WHAT THE EXERCISE ASKS: Using the listing below, set down exactly the lines starting at the line that contains "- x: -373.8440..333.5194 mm" and ending at the line that contains "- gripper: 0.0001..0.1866", both included, and no others.

DATA BELOW:
════════════════════

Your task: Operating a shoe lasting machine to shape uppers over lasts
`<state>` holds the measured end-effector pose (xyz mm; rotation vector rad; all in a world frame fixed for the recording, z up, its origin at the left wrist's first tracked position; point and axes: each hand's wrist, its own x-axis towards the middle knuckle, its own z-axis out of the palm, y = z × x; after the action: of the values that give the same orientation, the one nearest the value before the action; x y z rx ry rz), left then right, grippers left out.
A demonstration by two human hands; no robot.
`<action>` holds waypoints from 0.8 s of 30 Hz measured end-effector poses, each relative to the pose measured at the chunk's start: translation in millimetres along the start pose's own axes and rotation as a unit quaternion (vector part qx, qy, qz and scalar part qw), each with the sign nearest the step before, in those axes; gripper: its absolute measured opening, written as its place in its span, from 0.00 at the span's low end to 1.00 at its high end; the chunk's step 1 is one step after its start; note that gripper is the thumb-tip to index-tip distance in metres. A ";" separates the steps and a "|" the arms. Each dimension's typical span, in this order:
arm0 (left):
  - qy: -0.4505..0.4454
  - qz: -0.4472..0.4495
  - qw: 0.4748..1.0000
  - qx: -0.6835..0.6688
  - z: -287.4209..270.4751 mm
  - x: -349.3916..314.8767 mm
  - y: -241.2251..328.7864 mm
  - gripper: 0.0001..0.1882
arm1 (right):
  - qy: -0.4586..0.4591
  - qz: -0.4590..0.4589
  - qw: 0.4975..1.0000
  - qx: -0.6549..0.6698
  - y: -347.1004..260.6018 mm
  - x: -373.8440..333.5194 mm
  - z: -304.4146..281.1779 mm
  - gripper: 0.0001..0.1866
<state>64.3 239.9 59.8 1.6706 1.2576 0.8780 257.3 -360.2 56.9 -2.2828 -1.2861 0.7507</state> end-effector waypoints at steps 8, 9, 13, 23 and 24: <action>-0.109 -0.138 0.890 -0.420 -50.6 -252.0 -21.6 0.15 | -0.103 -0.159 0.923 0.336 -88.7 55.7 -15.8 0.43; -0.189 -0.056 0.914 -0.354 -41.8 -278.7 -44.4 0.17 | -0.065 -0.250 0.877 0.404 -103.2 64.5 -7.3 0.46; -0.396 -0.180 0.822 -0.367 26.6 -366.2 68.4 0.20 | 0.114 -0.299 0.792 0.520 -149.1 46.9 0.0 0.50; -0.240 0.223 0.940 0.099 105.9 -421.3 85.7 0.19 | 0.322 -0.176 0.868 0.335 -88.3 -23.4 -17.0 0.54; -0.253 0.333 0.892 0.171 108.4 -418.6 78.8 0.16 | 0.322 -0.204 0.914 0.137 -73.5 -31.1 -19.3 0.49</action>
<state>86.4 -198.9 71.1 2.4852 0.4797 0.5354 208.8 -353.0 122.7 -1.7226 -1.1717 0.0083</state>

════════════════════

FINAL ANSWER:
  - x: -373.8440..333.5194 mm
  - z: -304.4146..281.1779 mm
  - gripper: 0.0001..0.1866

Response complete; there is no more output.